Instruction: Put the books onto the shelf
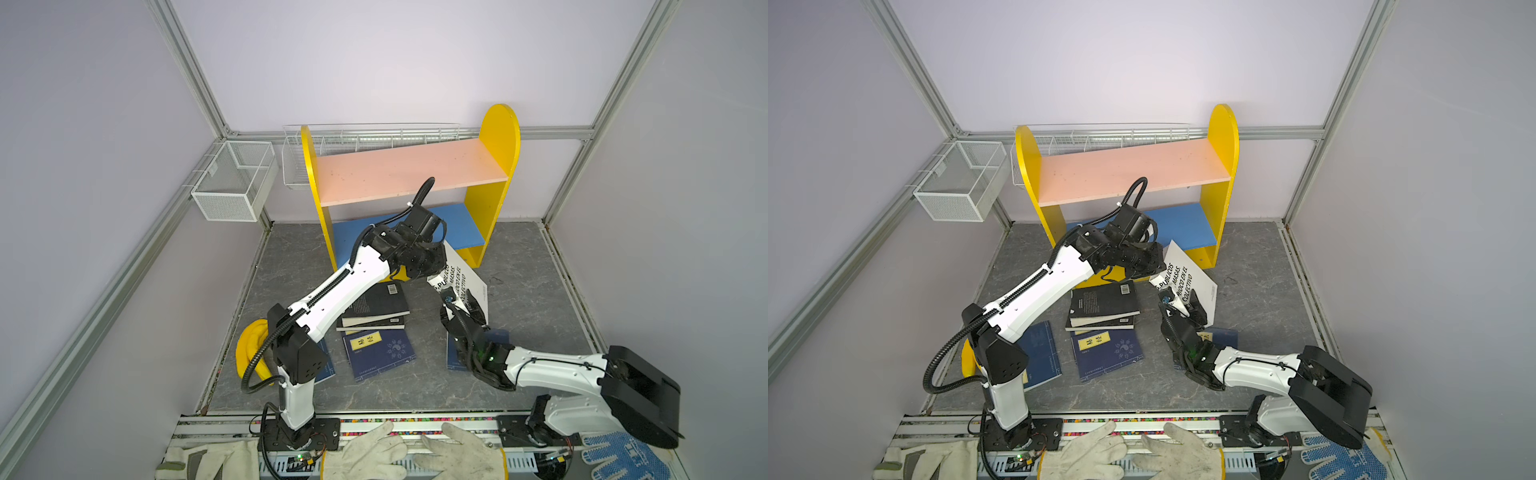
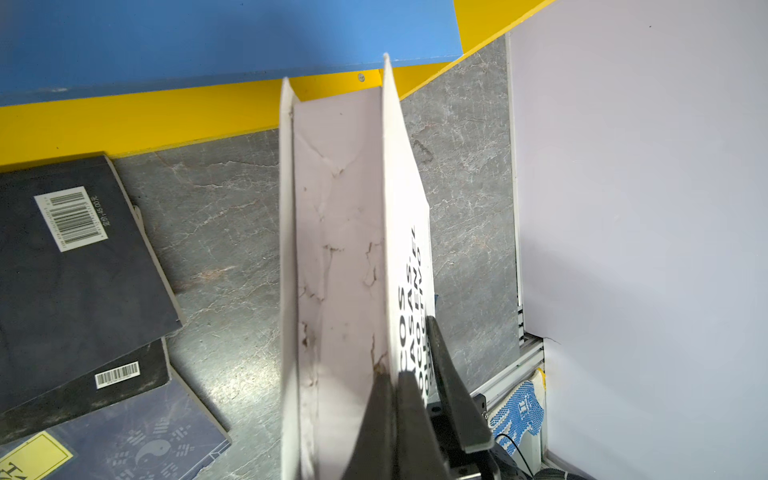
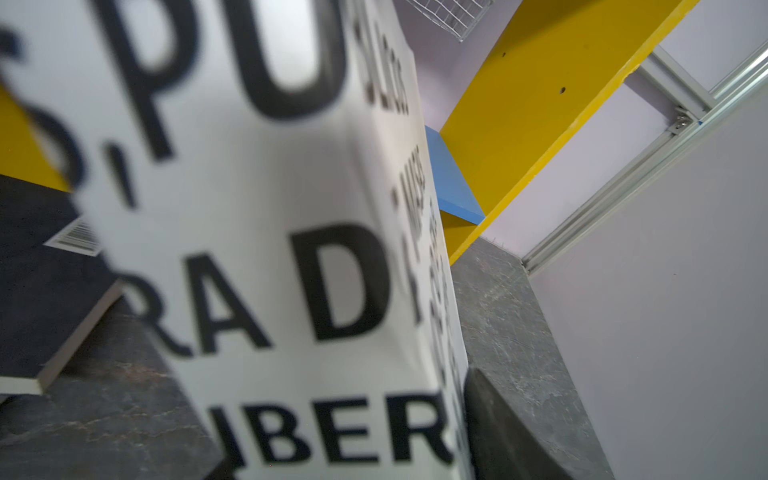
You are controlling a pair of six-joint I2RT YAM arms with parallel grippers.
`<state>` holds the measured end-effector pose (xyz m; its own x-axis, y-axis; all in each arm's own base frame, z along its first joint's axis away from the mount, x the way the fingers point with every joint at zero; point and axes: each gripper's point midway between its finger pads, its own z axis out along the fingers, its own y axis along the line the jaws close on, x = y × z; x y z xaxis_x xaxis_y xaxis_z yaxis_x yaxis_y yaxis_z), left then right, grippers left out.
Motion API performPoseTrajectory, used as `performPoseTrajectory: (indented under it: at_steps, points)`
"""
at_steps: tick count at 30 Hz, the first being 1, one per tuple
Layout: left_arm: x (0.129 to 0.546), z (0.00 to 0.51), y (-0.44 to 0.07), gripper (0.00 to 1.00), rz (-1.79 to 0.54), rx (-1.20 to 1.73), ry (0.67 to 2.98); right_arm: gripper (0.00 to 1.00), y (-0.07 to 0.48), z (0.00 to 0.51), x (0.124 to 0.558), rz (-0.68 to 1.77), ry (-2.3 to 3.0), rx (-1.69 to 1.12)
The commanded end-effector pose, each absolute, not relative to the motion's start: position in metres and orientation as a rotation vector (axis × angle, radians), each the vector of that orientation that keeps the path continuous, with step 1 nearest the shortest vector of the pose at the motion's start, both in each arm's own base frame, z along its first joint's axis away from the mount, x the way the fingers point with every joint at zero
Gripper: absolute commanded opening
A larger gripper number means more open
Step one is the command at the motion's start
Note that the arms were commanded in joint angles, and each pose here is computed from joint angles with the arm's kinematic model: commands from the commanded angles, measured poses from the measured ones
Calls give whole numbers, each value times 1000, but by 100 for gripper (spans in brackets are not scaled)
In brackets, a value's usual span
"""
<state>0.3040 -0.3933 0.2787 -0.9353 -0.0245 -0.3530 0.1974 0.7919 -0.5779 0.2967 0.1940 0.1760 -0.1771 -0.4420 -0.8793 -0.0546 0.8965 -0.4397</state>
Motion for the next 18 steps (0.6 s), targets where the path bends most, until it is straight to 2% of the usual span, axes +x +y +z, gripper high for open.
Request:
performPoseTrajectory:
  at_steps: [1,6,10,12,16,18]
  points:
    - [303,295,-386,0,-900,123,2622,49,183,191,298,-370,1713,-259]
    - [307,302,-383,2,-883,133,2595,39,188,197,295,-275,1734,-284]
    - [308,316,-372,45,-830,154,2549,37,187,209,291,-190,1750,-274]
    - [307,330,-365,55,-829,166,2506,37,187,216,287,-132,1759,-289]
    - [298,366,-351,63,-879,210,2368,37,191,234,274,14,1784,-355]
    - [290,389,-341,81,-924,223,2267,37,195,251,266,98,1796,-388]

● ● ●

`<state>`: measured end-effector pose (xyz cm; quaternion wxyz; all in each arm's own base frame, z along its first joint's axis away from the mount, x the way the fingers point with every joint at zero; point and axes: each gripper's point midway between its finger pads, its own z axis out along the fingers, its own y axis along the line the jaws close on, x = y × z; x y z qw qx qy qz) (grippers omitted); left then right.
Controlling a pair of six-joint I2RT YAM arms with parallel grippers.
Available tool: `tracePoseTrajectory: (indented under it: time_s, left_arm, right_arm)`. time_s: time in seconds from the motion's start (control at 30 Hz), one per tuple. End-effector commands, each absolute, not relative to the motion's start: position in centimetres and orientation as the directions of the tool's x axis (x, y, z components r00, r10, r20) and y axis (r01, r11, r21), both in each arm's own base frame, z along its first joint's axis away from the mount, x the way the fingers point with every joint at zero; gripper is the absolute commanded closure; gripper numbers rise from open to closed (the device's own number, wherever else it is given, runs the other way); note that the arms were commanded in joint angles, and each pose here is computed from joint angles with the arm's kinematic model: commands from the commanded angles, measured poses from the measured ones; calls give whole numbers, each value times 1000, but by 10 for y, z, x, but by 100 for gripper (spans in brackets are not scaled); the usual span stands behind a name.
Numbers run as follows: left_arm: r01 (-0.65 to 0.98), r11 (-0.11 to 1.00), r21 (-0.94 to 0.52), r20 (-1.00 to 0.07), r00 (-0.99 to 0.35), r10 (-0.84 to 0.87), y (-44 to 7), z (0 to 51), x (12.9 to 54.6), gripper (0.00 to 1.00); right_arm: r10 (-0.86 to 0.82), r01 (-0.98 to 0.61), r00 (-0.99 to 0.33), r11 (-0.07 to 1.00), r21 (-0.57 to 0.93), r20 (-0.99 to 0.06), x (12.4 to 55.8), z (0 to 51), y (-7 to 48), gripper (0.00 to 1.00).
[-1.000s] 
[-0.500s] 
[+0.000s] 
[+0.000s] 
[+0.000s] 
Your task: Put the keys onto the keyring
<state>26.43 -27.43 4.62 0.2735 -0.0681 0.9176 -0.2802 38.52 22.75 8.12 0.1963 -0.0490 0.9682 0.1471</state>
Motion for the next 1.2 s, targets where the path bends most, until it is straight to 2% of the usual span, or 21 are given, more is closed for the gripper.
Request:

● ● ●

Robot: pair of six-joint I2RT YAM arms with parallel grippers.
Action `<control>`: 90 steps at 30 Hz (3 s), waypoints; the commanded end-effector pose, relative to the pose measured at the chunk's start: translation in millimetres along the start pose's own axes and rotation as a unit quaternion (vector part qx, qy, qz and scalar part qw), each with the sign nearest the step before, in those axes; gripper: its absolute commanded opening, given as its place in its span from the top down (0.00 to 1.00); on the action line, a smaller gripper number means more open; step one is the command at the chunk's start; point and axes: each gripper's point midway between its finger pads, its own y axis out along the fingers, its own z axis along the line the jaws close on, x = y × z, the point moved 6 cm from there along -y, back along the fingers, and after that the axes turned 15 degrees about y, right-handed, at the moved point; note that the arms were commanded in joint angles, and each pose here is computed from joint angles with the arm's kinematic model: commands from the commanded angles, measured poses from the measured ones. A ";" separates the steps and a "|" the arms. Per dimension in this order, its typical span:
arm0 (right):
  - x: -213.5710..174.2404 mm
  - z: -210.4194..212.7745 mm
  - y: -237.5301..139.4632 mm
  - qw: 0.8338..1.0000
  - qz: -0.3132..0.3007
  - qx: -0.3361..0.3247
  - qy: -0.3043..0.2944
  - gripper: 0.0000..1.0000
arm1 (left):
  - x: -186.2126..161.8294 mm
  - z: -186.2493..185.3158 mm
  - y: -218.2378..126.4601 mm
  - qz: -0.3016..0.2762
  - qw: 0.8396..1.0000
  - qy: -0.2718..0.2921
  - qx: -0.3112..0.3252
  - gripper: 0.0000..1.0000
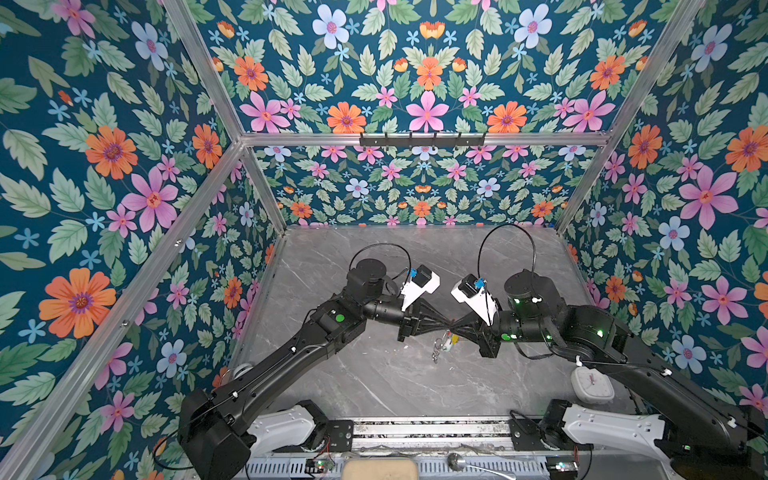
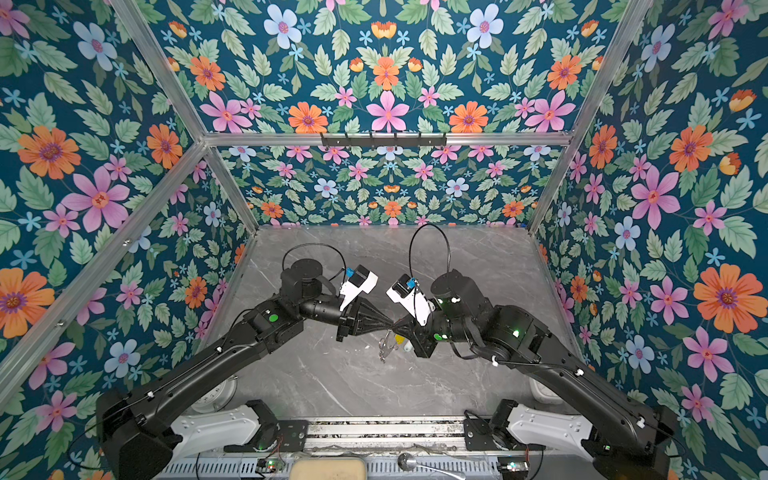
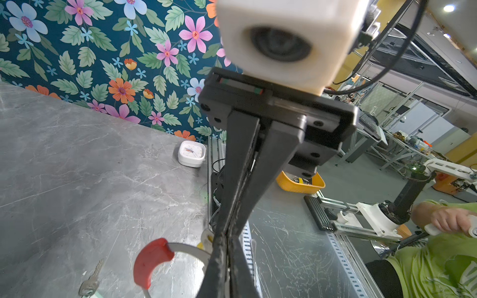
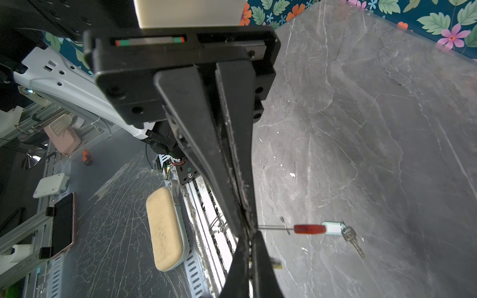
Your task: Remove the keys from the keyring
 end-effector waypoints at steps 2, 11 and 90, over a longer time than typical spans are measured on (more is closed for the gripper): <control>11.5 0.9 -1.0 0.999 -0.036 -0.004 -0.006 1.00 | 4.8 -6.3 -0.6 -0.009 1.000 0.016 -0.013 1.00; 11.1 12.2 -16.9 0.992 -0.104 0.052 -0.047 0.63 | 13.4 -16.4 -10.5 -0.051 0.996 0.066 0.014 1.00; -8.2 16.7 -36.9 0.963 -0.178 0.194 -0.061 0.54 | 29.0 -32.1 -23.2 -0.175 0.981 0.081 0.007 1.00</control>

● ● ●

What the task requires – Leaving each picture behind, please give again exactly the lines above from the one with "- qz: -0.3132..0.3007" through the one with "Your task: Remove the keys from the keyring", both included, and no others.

Solution to this problem –
  - qz: -0.3132..0.3007
  - qx: -0.3361..0.3247
  - qy: -0.3043..0.2944
  - gripper: 0.0000..1.0000
arm1 (left):
  - x: -186.2126..161.8294 mm
  - z: -186.2493..185.3158 mm
  - y: -218.2378..126.4601 mm
  - qz: -0.3016..0.2762
  - qw: 0.8396..1.0000
  - qy: -0.2718..0.2921
  - qx: -0.3112..0.3252
  - gripper: 0.0000..1.0000
Your task: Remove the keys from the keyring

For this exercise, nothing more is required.